> **Work instructions**
Type out the lines below exactly, pictures excluded.
Content starts
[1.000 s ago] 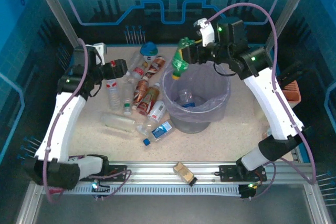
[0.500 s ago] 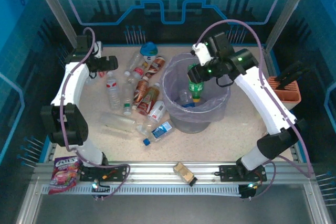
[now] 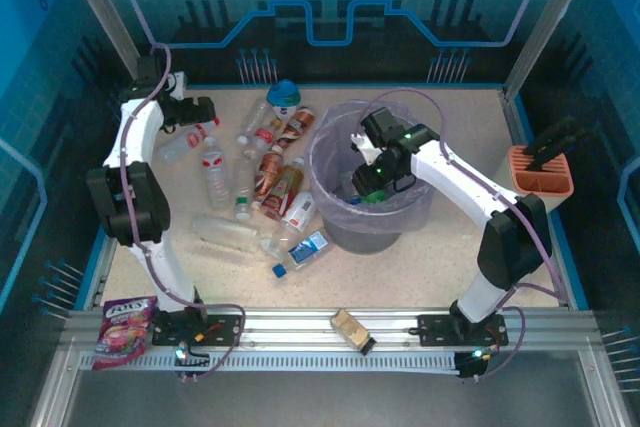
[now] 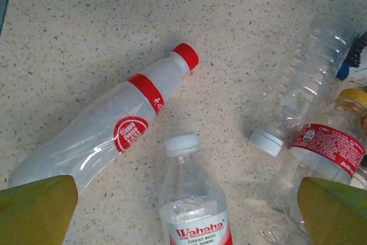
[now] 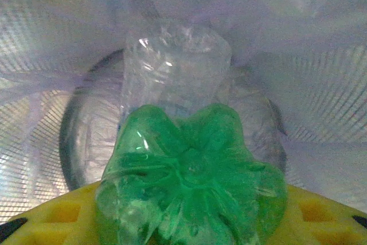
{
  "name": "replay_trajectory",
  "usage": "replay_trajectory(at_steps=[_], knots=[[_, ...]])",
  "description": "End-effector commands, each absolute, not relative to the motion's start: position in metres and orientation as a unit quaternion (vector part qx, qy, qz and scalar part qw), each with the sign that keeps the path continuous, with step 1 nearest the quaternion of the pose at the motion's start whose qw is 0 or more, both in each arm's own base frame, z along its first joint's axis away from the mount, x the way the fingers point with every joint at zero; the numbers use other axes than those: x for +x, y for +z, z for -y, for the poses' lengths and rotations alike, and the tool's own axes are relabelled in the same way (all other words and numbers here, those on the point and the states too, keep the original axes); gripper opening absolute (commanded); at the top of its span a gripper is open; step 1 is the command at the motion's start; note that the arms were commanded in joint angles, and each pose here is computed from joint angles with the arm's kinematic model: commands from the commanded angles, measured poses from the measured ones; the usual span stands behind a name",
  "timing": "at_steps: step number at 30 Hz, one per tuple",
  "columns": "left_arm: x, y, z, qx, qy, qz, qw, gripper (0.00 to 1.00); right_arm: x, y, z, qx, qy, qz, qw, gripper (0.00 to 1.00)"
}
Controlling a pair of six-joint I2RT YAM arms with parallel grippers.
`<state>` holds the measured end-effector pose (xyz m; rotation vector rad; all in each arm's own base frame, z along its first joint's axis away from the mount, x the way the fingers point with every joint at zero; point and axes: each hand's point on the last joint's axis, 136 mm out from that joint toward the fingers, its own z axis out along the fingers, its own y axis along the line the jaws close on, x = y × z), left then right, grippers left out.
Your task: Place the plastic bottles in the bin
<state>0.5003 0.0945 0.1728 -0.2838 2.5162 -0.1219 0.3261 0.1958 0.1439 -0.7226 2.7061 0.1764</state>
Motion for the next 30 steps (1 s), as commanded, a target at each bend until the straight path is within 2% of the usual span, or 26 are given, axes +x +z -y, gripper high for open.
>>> replay_trajectory(at_steps=[1,6,9,18,30], knots=[[0.499,0.167,-0.098,-0.088,-0.057,-0.955,0.279,0.99,0.338,0.148,-0.201,-0.236,0.08,-0.946,0.207,0.47],[0.501,0.153,-0.111,-0.091,-0.05,-0.959,0.265,0.99,0.332,0.168,-0.207,-0.245,0.114,-0.932,0.243,0.76],[0.503,0.144,-0.116,-0.089,-0.041,-0.961,0.259,0.99,0.325,0.19,-0.209,-0.246,0.134,-0.922,0.267,0.83],[0.489,0.11,-0.137,-0.113,-0.035,-0.97,0.213,0.99,0.296,0.262,-0.207,-0.256,0.188,-0.892,0.322,0.87],[0.47,0.079,-0.147,-0.115,-0.016,-0.98,0.163,0.99,0.288,0.325,-0.2,-0.232,0.231,-0.859,0.394,0.87]])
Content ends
> **Answer section**
[1.000 s ago] 
[0.500 s ago] 
[now] 
[now] 
[now] 
{
  "name": "replay_trajectory",
  "usage": "replay_trajectory(at_steps=[_], knots=[[_, ...]])",
  "description": "End-effector commands, each absolute, not relative to the motion's start: position in metres and orientation as a unit quaternion (vector part qx, qy, qz and scalar part qw), each with the sign that keeps the path continuous, with step 1 nearest the quaternion of the pose at the motion's start whose qw is 0 or more, both in each arm's own base frame, z along its first joint's axis away from the mount, x the way the fingers point with every joint at zero; the numbers use other axes than those: x for +x, y for +z, z for -y, for the poses' lengths and rotations alike, and the tool's own axes are relabelled in the same way (all other words and numbers here, those on the point and the states too, keep the original axes); gripper opening absolute (commanded); at the top of its span a gripper is open; step 1 is the command at the motion's start; note that the arms were commanded in joint angles, and each pose here is computed from joint angles with the arm's kinematic model: commands from the commanded angles, measured poses from the measured ones; the usual span stands behind a name",
  "timing": "at_steps: step number at 30 Hz, one per tuple",
  "columns": "left_arm: x, y, z, qx, qy, qz, qw, gripper (0.00 to 1.00); right_arm: x, y, z, qx, qy, qz, qw, gripper (0.00 to 1.00)"
}
Controlling a pair of six-joint I2RT YAM arms with parallel grippers.
`<state>` holds the measured end-effector pose (xyz m; rotation vector rad; all in each arm's own base frame, z along its first joint's axis away from the mount, x the way the fingers point with every joint at zero; point and axes: each hand's point on the last joint's axis, 136 mm out from that joint toward the fingers, its own z axis out along the fingers, its own y axis along the line the jaws close on, x = y × z), left then right, grippers left out.
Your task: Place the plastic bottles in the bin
<state>0.5003 0.0945 0.1728 -0.2838 2.5162 -0.1219 0.3261 0.1958 0.1439 -0.7226 2.7061 0.1764</state>
Motion for the next 30 steps (1 s), as commanded, a target at each bend until the straight path is within 2% of the usual span, or 26 are given, axes +x +z -y, gripper high for open.
>>> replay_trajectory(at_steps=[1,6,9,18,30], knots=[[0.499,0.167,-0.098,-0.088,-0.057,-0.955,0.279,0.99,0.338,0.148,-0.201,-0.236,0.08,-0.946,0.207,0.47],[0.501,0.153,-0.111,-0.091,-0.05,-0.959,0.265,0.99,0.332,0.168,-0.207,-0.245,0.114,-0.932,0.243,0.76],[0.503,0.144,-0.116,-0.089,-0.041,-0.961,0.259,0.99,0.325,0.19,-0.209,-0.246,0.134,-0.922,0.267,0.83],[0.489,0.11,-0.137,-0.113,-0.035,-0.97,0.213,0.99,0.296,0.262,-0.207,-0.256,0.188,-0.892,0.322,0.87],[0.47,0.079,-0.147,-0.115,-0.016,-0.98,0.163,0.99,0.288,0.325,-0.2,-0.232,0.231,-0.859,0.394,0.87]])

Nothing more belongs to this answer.